Please give the number of lines in the entries below that hold "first", with no other words.

Records from a dataset =>

━━━

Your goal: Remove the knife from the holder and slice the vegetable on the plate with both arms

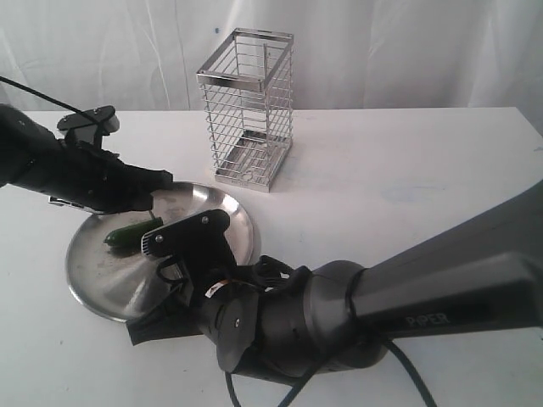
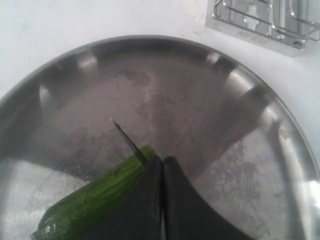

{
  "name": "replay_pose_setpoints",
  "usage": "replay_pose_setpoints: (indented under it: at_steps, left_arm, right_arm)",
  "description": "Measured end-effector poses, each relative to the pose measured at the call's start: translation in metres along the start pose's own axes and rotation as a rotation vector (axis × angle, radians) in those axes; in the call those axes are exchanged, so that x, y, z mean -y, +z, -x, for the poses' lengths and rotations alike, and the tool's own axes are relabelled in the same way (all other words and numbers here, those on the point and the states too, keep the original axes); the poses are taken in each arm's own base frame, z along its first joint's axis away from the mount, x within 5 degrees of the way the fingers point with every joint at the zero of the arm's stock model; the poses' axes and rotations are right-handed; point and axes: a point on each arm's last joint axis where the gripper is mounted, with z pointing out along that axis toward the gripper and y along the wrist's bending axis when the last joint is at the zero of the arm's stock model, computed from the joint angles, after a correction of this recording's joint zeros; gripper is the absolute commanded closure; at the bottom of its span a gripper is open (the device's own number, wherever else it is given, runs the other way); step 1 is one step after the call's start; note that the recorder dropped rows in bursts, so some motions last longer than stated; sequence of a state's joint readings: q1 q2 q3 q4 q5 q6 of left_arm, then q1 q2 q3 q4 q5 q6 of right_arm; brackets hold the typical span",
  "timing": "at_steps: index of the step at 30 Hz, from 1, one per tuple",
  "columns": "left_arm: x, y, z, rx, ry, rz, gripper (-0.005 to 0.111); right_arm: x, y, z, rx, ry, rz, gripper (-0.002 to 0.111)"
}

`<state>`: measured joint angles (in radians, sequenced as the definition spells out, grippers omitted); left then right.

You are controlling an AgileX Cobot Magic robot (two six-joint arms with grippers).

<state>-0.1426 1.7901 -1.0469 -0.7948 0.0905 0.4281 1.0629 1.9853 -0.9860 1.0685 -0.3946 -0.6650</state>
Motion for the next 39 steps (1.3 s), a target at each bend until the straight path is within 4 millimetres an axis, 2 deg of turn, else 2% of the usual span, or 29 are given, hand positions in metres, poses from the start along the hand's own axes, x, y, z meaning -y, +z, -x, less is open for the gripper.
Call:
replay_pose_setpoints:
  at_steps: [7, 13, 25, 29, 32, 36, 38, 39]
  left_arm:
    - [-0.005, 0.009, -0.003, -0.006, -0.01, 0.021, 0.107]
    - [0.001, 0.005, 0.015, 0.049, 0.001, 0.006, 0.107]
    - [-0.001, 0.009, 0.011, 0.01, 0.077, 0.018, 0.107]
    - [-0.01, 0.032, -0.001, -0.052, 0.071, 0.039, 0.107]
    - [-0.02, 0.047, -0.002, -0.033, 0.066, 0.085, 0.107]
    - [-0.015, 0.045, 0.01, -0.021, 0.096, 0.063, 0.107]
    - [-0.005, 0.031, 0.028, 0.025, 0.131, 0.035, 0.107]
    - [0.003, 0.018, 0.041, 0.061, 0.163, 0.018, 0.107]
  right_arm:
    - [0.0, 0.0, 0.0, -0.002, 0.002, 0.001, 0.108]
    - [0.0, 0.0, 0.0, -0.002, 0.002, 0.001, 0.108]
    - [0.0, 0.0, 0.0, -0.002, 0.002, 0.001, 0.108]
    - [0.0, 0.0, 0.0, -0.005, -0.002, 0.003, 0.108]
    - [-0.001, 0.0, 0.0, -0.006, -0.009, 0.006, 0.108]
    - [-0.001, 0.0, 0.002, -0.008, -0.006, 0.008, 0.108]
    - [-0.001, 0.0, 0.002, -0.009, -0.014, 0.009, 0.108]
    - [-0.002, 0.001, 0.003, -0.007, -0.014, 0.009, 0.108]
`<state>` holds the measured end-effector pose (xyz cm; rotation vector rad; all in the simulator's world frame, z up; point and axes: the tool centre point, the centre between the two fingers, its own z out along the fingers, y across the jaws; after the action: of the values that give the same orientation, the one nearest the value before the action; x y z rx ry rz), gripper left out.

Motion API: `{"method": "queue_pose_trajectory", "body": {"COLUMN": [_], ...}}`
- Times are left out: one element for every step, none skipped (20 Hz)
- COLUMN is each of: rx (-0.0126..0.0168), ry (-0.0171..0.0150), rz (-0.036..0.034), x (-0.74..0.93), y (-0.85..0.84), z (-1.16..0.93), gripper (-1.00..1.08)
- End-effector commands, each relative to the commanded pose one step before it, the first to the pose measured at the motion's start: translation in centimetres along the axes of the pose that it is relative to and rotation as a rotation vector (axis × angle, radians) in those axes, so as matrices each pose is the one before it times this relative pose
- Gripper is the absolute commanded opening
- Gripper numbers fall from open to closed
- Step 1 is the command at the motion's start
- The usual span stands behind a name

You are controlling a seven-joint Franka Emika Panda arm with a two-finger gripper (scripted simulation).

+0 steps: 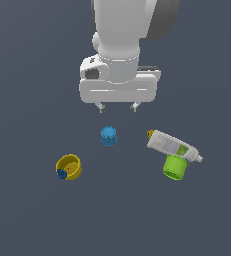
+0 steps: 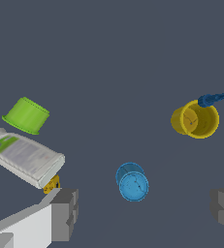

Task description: Pick up a designated object from a clutter of objects.

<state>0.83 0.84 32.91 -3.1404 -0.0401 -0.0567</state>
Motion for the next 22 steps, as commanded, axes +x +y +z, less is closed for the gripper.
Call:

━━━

Answer box => 2